Fertility preservation prior to gonadotoxic therapies is an important emerging field. This technology seeks to safeguard future chances of fatherhood in prepubertal patients facing fertility compromising regimens (e.g. chemo- or radiotherapy) by cryopreserving spermatogonial stem cell (SSC)- containing testicular tissue (TT). This procedure is currently offered as an innovative experimental method.

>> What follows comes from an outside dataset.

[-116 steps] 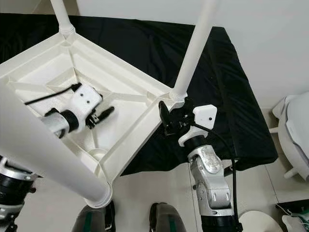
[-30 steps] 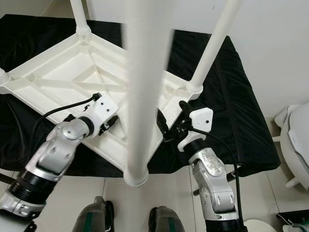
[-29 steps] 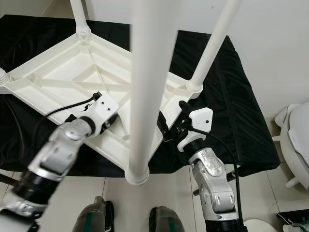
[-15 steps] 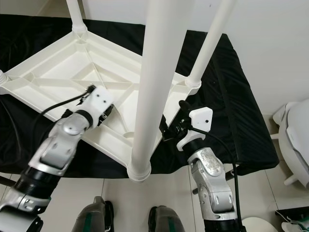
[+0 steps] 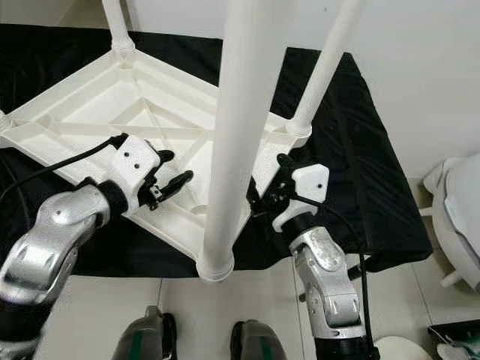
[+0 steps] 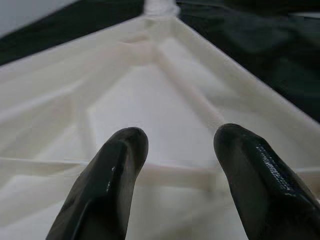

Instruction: Building children table

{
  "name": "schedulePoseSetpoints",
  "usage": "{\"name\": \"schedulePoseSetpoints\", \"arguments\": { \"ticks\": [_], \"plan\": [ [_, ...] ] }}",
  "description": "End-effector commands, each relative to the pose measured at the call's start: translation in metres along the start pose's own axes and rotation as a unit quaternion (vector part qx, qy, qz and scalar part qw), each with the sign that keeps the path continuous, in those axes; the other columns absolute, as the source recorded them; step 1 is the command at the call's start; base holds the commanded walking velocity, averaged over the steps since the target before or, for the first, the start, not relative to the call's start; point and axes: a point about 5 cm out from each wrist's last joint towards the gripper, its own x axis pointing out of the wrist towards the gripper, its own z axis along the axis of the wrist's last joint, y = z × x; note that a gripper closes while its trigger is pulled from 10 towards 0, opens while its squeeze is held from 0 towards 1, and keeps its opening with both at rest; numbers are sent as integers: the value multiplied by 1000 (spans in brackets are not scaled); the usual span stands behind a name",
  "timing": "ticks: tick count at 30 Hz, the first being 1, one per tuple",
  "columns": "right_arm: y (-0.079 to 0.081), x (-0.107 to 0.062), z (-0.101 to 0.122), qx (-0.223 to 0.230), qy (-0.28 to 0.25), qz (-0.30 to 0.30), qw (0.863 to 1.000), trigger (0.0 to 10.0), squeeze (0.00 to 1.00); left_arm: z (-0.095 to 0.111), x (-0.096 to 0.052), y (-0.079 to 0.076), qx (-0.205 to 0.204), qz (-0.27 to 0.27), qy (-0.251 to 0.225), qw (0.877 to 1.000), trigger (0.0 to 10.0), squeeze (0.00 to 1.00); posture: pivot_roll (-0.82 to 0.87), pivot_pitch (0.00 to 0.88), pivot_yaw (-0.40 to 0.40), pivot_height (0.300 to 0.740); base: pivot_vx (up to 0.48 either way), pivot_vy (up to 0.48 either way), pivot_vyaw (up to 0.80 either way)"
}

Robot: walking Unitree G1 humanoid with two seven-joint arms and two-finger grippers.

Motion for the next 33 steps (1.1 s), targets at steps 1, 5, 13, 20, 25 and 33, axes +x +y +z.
{"name": "schedulePoseSetpoints", "arguments": {
  "ticks": [1,5,13,20,25,33],
  "plan": [
    [-3,-3,-3,1,7,-5,1000,10000,0,1,0,-7,11,-39,-2,999,10000,0,-55,78,-53,740,0,0,0],
    [-7,-5,-4,-4,12,-10,1000,10000,0,-6,-10,-11,16,-85,15,996,10000,0,-56,79,-55,740,0,0,0],
    [-6,-4,-3,-4,11,-9,1000,10000,0,-19,-15,0,51,-79,59,994,10000,0,-53,86,-57,740,0,0,0],
    [-7,-3,-2,-6,7,-10,1000,10000,0,-29,-12,11,97,-61,91,989,10000,0,-59,87,-56,740,0,0,0],
    [-7,-3,-2,-5,7,-11,1000,10000,0,-29,-9,13,105,-56,88,989,10000,0,-59,87,-54,740,0,0,0],
    [-7,-3,-1,-5,6,-13,1000,10000,0,-25,6,18,123,-64,80,987,10000,0,-72,90,-47,740,0,0,0]
  ]
}}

This thesis started with an overview of the efficiency of existing TT and testicular cell suspension (TCS) cryopreservation protocols based on post-thaw recovery of viable cells (RVC) and SSC function. Efficient cryopreservation protocols for human TT exist and these are applied in the clinic. For TCSs, cryopreservation and cell functionality remained suboptimal. We optimized the cryopreservation protocol for TCSs with immature mouse TCSs aiming for a better RVC and fertility restoration after SSCT. The use of an insulate-controlled freezing device and DMEM supplemented with 1.5M DMSO, 10% FCS and 60µM of anti-apoptotic factor (Z-VAD(Oe)-FMK) as cryomedium resulted in 49% survival of SSCs. Next, we translated this protocol to human primary testicular cells. Upon freezing, the highest RVC was achieved by freezing cells using DMEM supplemented with 1M DMSO, 20% serum, 30 µM Z-VAD(Oe)-FMK and 200 mM of trehalose in an insulate-controlled slow freezing device. Controlled-rate thawing improved the viability even more. Unfortunately, due to the difficult replicability of the in vitro propagation culture, no conclusions could be drawn. Finally, we compared the ability to restore fertility by SSCT after cryopreserving TCSs with that after cryopreserving TT. Our results highlighted the superiority of TT cryopreservation, as currently applied, to preserve functional SSCs.